4. SPEAK OF THE POWER OF PERSONALISATION

I’ve written extensively about the power of personalisation in many of my posts on this blog, and in this section on this website.

When students create true sentences about themselves which contain newly-learned words and phrases, there is a clear end-goal - to use these personalised sentences in future conversations.

If students regularly revise their Word-Phrase Tables, these personalised sentences WILL be “swimming in the brain” when they speak a foreign language.


5. USE VARIED AND STIMULATING MATERIALS

Some students might feel comfortable with turning pages in a coursebook. However, I've found that sharing a range of high-quality authentic materials which contain plenty of collocations and structures which native speakers use on a daily basis helps to maintain student engagement for longer periods - even years. Indeed, I’ve been teaching a few of my students for nearly eight years. We mostly use authentic materials.

Anyway, these are the materials I typically use with my students:

- My own self-written texts

- Online news articles 

- Stories on deepenglish.com

- TED talks


6. PROPOSE TO MEET STUDENTS EVERY SECOND OR THIRD DAY FOR SHORT LESSONS

In this post, I emphasised my belief that it's better for language learners to have short but regular lessons. In this way, learning a second language becomes a habit rather than a chore.

I have a few students who I meet on Skype every second or third day day.

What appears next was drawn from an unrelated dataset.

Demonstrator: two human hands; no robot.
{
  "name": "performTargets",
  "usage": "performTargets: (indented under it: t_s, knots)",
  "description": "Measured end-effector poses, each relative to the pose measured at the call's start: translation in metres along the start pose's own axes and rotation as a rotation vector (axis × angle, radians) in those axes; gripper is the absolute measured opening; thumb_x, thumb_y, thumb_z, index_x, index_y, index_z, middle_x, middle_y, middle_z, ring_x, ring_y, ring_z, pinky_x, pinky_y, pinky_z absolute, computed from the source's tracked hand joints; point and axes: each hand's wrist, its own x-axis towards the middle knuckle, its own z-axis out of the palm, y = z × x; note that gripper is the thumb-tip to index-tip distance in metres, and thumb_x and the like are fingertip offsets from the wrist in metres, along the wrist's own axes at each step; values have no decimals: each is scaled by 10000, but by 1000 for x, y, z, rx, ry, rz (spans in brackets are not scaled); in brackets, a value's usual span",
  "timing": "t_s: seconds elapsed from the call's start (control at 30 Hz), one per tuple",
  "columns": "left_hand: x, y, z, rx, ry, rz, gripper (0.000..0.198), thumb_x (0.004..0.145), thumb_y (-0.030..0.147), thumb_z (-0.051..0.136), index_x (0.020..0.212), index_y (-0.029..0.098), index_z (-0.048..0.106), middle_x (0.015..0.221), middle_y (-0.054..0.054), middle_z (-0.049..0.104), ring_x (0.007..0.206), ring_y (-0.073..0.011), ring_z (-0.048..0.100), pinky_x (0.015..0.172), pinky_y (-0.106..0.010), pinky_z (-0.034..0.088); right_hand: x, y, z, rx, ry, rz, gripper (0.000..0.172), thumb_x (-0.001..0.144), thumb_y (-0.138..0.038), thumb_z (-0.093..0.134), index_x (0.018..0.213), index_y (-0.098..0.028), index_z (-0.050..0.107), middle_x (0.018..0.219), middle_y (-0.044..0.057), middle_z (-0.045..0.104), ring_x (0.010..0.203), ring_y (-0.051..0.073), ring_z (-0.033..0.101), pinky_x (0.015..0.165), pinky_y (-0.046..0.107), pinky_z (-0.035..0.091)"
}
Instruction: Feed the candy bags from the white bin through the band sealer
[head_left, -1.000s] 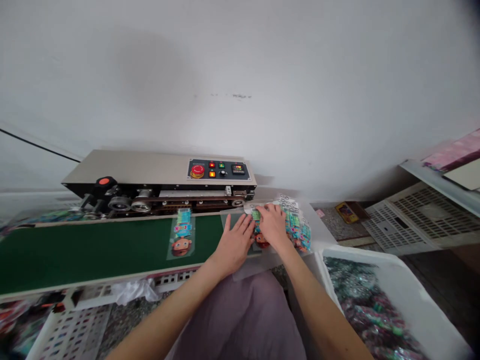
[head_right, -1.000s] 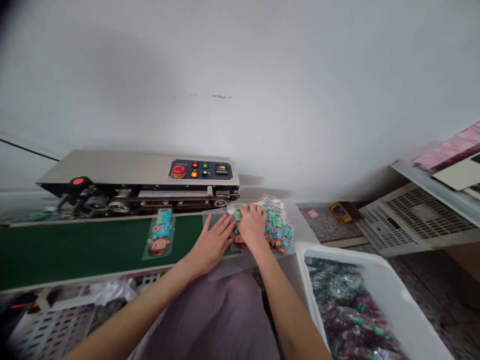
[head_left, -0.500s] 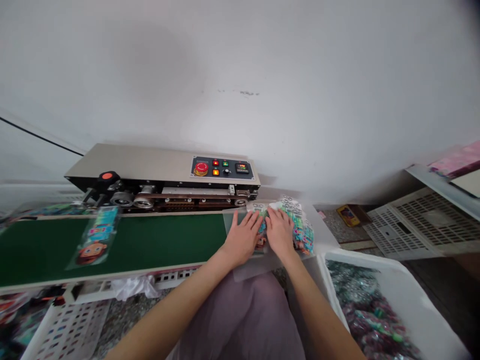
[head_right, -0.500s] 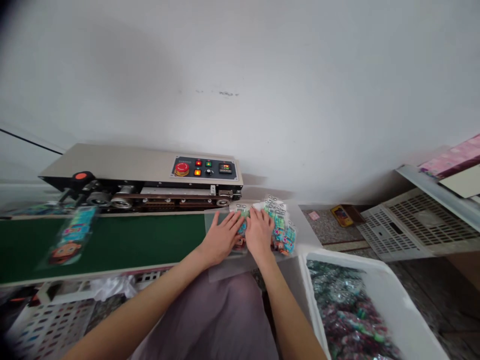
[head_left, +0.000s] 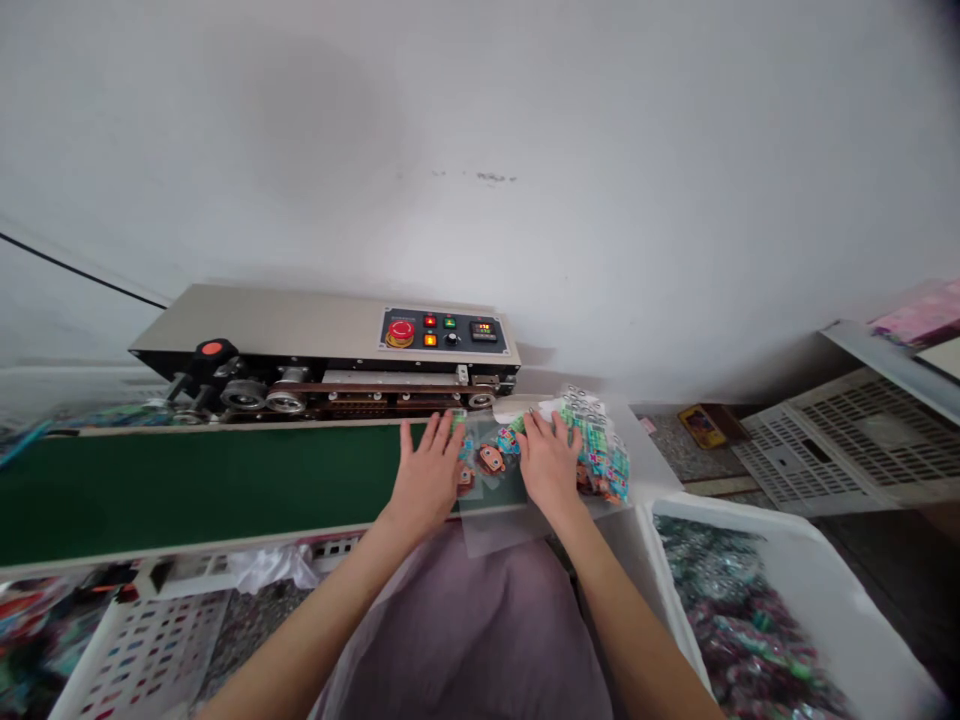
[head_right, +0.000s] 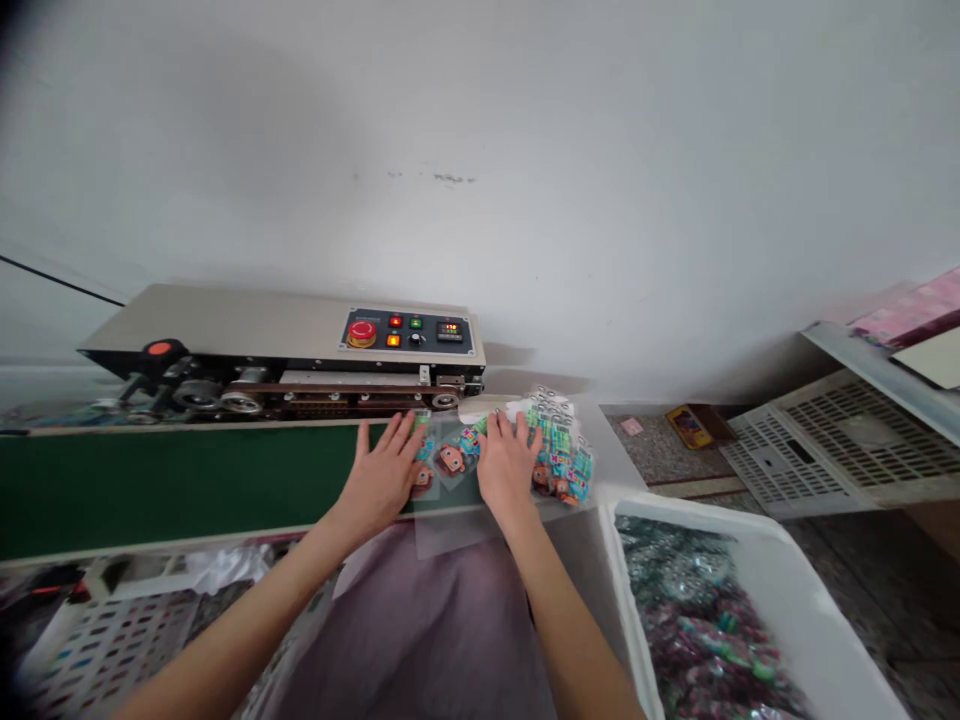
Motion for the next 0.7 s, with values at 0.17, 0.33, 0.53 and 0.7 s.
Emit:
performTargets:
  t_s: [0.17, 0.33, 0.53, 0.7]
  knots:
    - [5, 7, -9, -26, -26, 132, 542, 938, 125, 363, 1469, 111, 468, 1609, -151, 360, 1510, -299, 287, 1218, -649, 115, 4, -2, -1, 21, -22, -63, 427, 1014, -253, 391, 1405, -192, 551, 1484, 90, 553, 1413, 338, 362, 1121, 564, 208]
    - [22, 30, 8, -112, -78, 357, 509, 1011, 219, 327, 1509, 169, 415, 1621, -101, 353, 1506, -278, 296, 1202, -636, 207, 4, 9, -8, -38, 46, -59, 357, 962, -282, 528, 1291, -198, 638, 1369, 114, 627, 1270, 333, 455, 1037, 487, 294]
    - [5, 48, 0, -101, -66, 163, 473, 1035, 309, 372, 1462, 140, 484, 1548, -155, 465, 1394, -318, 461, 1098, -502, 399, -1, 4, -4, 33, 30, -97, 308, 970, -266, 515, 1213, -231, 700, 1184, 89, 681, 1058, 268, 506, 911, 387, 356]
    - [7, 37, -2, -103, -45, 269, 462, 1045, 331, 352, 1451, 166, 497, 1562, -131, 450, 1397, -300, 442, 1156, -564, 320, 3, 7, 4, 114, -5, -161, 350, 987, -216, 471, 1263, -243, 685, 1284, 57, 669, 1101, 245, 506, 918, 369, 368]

On the days we don’t have lessons, I’m confident that these students are revising previous lesson notes or preparing for the next class. 

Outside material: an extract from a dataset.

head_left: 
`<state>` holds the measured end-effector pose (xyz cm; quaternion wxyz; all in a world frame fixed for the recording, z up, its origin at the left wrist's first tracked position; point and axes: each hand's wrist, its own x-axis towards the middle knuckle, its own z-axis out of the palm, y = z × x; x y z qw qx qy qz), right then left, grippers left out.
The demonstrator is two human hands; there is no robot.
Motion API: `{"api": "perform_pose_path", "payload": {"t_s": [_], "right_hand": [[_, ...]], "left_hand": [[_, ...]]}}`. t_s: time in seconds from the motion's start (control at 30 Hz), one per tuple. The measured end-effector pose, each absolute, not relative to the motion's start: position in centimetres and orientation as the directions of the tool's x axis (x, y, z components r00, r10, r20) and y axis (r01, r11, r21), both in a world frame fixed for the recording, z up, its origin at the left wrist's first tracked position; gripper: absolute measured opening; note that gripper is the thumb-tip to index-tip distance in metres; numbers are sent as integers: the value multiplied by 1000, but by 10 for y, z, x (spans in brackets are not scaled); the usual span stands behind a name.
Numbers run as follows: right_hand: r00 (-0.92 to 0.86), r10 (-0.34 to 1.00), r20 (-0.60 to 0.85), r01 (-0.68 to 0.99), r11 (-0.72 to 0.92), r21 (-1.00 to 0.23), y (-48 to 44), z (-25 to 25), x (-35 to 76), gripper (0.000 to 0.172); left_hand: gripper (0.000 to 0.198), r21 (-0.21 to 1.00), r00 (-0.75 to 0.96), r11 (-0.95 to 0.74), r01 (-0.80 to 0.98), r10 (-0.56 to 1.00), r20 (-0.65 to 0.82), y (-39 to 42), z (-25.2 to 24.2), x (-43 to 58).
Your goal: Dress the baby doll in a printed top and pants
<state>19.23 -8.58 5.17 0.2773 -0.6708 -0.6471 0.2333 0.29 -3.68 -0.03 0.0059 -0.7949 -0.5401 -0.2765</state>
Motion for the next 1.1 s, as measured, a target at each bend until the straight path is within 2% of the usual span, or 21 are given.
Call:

Learning a language must be a habit - not an unserious once-a-week chore.


7. COMPILE LESSON NOTES FOR STUDENTS 

I always compile lesson notes for students after each lesson.

The following set of lesson notes contains new words and phrases, pronunciation errors and incorrect utterances with corrections:

lesson notes for language learning students

As you can see in the sample of notes above, students are able to track their progress, particularly when it comes to the mistakes they make (in the ‘Other’ section). 

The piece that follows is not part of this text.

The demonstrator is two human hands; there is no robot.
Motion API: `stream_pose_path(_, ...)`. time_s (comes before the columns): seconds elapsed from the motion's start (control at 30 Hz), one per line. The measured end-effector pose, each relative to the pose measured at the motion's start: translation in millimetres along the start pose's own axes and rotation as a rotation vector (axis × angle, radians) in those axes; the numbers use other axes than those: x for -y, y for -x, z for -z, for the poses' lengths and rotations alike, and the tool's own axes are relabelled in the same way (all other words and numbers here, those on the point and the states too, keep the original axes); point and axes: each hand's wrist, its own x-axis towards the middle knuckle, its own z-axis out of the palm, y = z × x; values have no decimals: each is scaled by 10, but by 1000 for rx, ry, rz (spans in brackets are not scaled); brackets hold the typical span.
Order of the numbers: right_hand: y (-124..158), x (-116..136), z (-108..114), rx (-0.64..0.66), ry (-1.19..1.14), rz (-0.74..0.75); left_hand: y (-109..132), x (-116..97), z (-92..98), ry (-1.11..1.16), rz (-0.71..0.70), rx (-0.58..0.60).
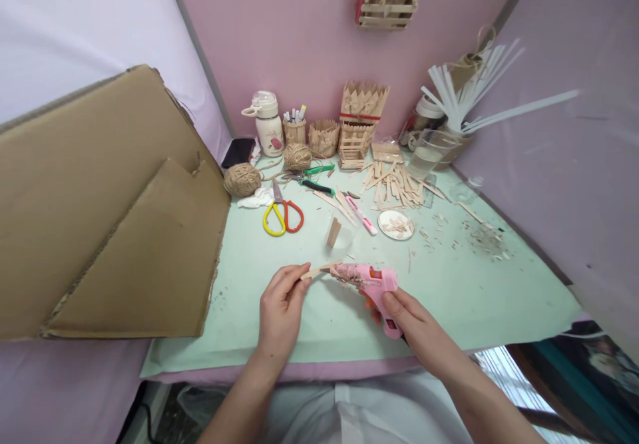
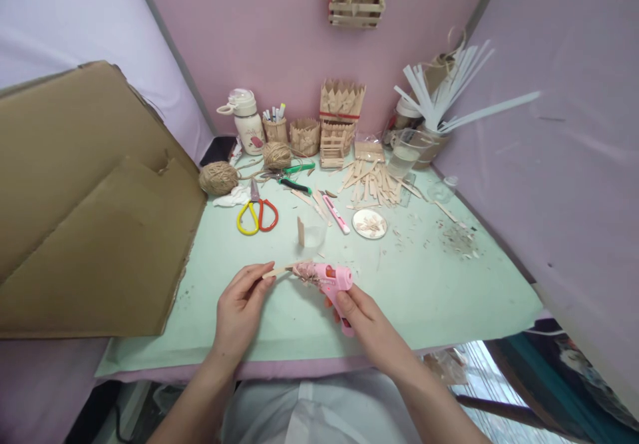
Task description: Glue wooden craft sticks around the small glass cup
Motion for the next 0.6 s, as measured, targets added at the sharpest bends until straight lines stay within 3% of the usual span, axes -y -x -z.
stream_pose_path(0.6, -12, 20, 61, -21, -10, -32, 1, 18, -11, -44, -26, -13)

Ideally, students should inset as many of the new words, phrases and grammar points into their Word-Phrase Tables as they can. The next step, as I mentioned in point 4, is to create personalised sentences containing this new language.

Quite simply, one of the best techniques to motivate language learners is to show them that you - the teacher - care and are willing to go the extra mile for your students.


8. GIVE TESTS TO LET STUDENTS KNOW WHERE THEY STAND WITH PROGRESS

I’ve recently decided to write short tests for a few of my lower level learners.

I tend to test students on the previous five or six texts, articles and TED talks we studied together. Essentially, I test them on the meaning of new words and phrases. Moreover, I ask them to correct some of the grammar and pronunciation mistakes they made while speaking during those lessons.


9. GIVE STUDENTS A LITTLE GLIMPSE INTO YOUR LIFE - WRITE YOUR OWN TEXTS

I firmly believe in the idea of teachers writing about their own experiences and sharing these texts with students. 

Why is that?

I think that students enjoy learning things about their teacher. 

When I write my own texts and share some of my experiences of travelling around the world and working abroad etc, I don’t go overboard and share too many personal and intimate details. I merely strive to share my experiences, observations and opinions. Interestingly, my highly opinionated texts encourage students to come out of their shell and rebuff my opinions.


10. JUST ASK YOUR STUDENTS HOW THE LEARNING PROCESS IS GOING!

Every language learning student needs to know that their teacher cares.

Sometimes, asking “How are you?” and “What’s new?” is not enough.

How about: “How are you finding the language learning process?” or “Do you have enough time to revise all your notes?”


Wrapping up this discussion of the best techniques to motivate language learners

There you have it - ten of the best techniques to motivate language learners. I try to apply all of these methods across the board so that no student gets shortchanged.

All in all, I believe that variety is the spice of life. Hence, distributing varied materials and introducing students to a range of language learning strategies keeps them on their toes and ensures that they don’t get bored.